GIVEN MATERIAL
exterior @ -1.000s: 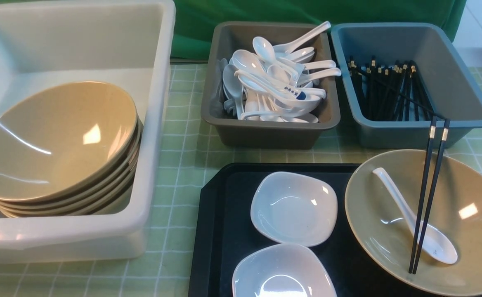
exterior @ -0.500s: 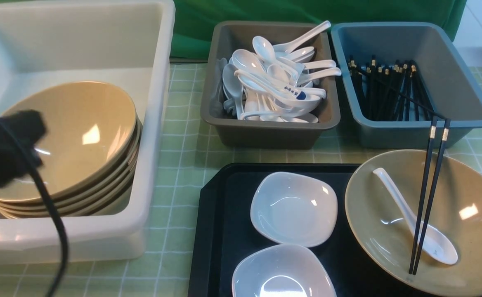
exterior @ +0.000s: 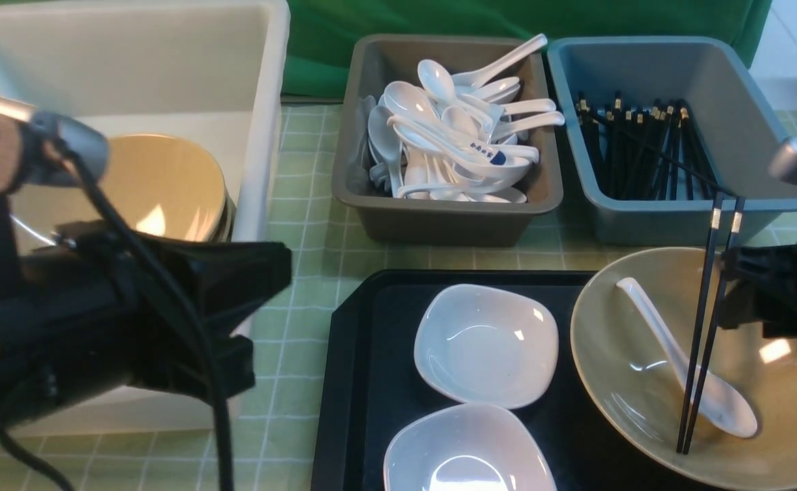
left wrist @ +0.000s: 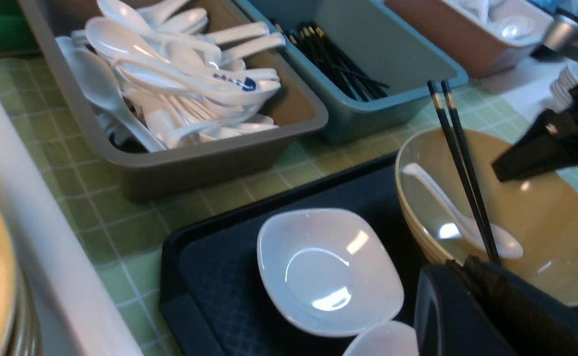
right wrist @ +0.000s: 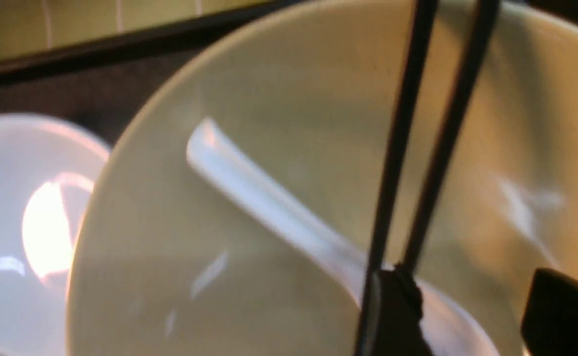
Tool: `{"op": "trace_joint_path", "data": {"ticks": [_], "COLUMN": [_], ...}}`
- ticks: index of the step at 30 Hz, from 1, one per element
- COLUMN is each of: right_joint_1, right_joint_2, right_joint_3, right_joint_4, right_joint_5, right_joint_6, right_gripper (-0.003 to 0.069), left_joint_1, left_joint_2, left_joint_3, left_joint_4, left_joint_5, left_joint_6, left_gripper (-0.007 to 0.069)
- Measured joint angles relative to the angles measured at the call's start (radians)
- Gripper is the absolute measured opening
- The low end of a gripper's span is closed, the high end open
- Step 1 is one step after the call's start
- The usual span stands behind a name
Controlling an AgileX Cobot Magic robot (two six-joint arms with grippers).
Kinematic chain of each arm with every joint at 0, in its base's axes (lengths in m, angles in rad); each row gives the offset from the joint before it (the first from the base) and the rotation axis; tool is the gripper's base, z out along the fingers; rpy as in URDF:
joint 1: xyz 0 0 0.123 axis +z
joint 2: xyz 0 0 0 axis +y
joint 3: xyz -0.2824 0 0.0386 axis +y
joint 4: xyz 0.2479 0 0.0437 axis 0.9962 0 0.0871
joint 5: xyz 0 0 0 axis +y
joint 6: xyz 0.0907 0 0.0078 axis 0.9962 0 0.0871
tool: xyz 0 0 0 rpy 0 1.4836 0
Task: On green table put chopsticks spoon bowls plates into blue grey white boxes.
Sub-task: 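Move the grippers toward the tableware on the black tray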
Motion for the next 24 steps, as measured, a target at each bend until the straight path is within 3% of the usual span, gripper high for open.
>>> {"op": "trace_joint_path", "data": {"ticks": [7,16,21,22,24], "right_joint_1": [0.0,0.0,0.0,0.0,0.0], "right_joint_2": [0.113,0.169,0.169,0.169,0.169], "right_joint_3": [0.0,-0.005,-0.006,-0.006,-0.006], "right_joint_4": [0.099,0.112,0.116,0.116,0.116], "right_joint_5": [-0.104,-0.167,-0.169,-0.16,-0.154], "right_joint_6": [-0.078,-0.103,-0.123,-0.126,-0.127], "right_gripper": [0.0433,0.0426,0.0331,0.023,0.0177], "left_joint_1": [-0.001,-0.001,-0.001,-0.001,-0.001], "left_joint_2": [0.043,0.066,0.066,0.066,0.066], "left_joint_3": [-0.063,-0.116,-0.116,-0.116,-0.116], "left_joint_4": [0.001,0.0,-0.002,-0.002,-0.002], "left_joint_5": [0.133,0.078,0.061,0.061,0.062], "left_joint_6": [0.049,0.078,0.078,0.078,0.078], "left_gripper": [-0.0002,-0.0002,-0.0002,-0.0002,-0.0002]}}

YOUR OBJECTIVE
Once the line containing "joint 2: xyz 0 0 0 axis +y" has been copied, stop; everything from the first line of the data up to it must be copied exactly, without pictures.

SOLUTION FOR THIS PROBLEM
exterior @ -1.000s: 
exterior @ -0.500s: 
exterior @ +0.000s: 
left wrist @ +0.000s: 
right wrist @ +0.000s: 
Tool: `{"op": "trace_joint_path", "data": {"ticks": [_], "COLUMN": [_], ...}}`
- ticks: index of the step at 30 Hz, from 1, one per element
- COLUMN is each of: right_joint_1, right_joint_2, right_joint_3, right_joint_4, right_joint_5, right_joint_6, right_gripper (-0.003 to 0.069), left_joint_1, left_joint_2, left_joint_3, left_joint_4, left_joint_5, left_joint_6, left_gripper (-0.007 to 0.069)
- Measured joint angles relative to the angles measured at the call's start (radians)
- Gripper is the absolute measured opening
- The low end of a gripper's span is closed, the high end open
- Step 1 is one step after the call's start
- The usual span stands behind a name
Controlling an AgileX Cobot Magic robot (two six-joint arms with grippers).
Kinematic chain of each arm with every joint at 0, in its base's axes (lengths in m, angles in rad); each row gives the offset from the joint before it (the first from the base) and the rotation axis; tool is the gripper's base, z out along the fingers; rpy as in URDF:
joint 1: xyz 0 0 0.123 axis +z
joint 2: xyz 0 0 0 axis +y

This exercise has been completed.